__Description of the task__: Each line of the material below that holds the word "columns" needs to be copied.
——
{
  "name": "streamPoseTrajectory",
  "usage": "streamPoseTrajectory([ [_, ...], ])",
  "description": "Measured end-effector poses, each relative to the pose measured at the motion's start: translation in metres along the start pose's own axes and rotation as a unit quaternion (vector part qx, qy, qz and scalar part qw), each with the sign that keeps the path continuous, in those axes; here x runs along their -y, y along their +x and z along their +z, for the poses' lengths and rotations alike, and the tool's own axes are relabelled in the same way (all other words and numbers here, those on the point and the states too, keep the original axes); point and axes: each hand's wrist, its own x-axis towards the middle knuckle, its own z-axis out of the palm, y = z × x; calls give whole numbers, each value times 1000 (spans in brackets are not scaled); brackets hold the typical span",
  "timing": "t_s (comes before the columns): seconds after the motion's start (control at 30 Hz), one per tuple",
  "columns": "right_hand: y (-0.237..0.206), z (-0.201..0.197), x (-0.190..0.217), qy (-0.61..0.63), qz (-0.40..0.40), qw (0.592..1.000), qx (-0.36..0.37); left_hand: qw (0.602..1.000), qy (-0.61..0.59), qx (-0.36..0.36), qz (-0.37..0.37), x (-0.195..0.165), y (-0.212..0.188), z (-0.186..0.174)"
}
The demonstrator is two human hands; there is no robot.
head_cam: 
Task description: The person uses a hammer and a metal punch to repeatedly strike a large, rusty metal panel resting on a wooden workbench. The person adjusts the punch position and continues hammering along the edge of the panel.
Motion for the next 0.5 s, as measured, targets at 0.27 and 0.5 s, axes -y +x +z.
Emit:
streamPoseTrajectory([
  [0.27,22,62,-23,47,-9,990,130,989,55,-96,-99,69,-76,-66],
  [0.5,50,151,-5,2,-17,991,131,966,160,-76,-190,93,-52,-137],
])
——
__Result__:
  "timing": "t_s (comes before the columns): seconds after the motion's start (control at 30 Hz), one per tuple",
  "columns": "right_hand: y (-0.237..0.206), z (-0.201..0.197), x (-0.190..0.217), qy (-0.61..0.63), qz (-0.40..0.40), qw (0.592..1.000), qx (-0.36..0.37); left_hand: qw (0.602..1.000), qy (-0.61..0.59), qx (-0.36..0.36), qz (-0.37..0.37), x (-0.195..0.165), y (-0.212..0.188), z (-0.186..0.174)"

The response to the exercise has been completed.